What it is like to live with clinical depression - bemmu
http://jasonlefkowitz.net/2015/10/what-it-is-like-to-live-with-clinical-depression/
======
a3n
Much of what's described in the article is very similar to my own depression,
prior to treatment.

I was talking to someone recently about this. Paraphrased, he said something
like "I don't understand suicidal people. OK, you're depressed. Do something
about it. Move to the mountains!"

If I had tried something like that, I would have just carried my defective
brain to the mountains with me. Or the oppressive thought patterns, or
whatever the nature of my depression was.

As the article said, depression is not merely feeling super bad, it's being
broken.

If you have someone in your life that's depressed, and you don't understand
it, then accept that you don't understand it, and have some empathy. Admit to
yourself that you may be generally ignorant about depression, and that you
yourself have not competently diagnosed this person's particluar depression.
Help, even if that help is limited to not judging or assuming.

------
a3n
> I haven’t really talked about it much in that time, ... my assumption is
> most people would find the day-to-day details of my life to be as dull as
> dishwater.

> But it’s also in part because I’m a coward. Depression (and mental illness
> overall) still carries a stigma.

Nah, not a coward, he's just naturally cautious. No one has the obligation to
reveal anything about their personal lives. Not everyone who suffers from
something has to be a campaigner, or an example, or a resource.

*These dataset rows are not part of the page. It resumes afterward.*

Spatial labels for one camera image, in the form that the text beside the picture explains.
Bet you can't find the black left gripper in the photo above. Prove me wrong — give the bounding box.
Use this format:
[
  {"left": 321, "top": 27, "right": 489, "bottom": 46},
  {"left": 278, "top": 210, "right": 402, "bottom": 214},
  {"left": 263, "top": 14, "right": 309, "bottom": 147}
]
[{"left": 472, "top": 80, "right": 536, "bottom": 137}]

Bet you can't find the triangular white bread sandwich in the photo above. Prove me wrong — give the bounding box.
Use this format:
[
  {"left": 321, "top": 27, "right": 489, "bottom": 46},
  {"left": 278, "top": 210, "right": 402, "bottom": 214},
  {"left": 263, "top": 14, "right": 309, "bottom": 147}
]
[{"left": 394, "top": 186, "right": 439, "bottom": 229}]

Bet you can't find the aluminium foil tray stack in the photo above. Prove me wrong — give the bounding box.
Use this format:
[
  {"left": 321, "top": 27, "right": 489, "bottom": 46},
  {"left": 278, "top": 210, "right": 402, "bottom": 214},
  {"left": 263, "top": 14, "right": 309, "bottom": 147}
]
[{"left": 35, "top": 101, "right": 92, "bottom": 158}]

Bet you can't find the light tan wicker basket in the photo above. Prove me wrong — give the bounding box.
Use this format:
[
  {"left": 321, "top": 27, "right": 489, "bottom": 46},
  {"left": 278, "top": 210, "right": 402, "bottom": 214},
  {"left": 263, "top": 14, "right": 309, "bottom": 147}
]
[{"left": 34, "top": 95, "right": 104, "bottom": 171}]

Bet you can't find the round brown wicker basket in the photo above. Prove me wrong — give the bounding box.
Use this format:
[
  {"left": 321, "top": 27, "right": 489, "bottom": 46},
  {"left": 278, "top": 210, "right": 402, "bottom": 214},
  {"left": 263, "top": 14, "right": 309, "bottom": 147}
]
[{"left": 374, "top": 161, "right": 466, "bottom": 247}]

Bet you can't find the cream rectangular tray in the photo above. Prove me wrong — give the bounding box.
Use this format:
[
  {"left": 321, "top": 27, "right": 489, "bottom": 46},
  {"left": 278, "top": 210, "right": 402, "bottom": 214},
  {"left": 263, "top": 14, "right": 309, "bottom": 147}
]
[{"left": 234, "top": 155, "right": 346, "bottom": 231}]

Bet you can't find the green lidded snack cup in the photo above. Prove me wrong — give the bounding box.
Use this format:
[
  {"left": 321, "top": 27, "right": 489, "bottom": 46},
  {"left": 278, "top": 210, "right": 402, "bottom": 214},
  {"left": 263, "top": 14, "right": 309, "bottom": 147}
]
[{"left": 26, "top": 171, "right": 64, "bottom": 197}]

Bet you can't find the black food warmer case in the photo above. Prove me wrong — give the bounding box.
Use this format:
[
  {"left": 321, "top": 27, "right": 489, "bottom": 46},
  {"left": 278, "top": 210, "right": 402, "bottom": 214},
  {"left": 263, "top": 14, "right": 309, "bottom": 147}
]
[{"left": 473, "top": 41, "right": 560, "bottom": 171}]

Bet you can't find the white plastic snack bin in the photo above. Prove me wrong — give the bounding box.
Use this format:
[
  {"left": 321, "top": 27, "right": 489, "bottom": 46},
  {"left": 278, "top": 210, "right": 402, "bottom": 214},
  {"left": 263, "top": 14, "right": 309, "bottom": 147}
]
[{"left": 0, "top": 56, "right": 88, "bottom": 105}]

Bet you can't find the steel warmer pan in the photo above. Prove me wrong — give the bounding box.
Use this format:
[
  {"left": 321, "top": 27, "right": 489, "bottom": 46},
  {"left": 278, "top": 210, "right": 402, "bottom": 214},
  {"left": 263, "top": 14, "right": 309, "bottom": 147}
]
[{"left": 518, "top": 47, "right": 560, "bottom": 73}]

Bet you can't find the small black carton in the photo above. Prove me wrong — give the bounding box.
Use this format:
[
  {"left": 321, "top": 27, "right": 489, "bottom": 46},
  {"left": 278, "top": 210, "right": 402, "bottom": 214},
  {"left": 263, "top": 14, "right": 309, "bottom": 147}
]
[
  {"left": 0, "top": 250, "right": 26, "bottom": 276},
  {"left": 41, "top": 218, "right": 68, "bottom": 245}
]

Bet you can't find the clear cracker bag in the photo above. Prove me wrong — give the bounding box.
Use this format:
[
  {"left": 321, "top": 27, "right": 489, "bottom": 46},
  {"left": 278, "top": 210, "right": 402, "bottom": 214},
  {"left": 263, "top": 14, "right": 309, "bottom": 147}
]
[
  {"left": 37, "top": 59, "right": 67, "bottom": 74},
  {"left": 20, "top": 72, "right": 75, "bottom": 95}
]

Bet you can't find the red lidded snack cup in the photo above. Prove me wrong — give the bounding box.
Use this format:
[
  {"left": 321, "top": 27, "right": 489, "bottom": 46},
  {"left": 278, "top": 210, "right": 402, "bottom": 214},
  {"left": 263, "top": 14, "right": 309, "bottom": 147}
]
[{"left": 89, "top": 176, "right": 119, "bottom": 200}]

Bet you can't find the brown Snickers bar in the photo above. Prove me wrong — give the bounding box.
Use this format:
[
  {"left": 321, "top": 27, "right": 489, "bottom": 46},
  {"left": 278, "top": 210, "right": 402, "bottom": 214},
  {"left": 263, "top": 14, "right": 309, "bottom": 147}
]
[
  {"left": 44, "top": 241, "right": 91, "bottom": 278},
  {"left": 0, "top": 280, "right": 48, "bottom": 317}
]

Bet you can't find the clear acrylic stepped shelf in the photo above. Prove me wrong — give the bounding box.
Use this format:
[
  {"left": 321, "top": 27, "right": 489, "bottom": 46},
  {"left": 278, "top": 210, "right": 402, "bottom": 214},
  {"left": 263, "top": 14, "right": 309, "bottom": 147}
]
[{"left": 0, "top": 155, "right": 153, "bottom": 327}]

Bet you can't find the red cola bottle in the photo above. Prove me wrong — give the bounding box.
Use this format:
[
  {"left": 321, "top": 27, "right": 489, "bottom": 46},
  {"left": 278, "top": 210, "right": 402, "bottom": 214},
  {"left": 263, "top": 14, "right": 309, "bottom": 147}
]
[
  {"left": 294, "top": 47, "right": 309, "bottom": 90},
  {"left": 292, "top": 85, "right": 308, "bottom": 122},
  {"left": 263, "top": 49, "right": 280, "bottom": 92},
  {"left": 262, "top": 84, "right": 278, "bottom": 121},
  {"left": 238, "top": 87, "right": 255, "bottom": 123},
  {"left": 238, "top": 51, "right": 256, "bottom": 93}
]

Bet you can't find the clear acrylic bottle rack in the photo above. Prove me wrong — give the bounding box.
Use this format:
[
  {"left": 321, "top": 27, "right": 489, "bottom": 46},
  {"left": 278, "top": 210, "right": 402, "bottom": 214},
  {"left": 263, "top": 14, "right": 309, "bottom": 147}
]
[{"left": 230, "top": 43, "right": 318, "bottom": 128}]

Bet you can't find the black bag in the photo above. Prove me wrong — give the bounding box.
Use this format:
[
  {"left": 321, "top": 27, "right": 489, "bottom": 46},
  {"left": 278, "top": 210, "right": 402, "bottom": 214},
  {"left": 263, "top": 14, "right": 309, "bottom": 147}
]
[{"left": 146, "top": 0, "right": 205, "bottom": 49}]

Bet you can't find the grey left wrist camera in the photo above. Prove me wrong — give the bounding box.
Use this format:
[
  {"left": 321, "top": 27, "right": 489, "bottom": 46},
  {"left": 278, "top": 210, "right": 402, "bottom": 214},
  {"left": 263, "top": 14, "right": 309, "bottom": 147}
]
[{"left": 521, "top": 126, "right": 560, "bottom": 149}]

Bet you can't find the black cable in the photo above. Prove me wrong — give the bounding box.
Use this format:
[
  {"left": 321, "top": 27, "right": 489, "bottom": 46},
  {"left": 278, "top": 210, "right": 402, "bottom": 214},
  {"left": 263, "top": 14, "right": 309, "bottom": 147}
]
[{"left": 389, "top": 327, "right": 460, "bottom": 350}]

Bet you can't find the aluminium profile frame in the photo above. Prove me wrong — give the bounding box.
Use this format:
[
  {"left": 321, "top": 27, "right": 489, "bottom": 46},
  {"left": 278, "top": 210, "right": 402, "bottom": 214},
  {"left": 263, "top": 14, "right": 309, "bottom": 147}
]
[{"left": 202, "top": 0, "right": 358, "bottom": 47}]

Good for him that he feels free enough to talk about it. Like many things, the
more people talk about it, the less ignorant prejudice there will be.

I was suicidally depressed, for a long time. Miserable life. I got treated,
and now the "me" that was oppressed by this condition has been allowed to come
to the fore. Same person, different world.

If you think you're depressed, talk to your doctor and get treatment. That
treatment will vary; depression is a very large blanket term.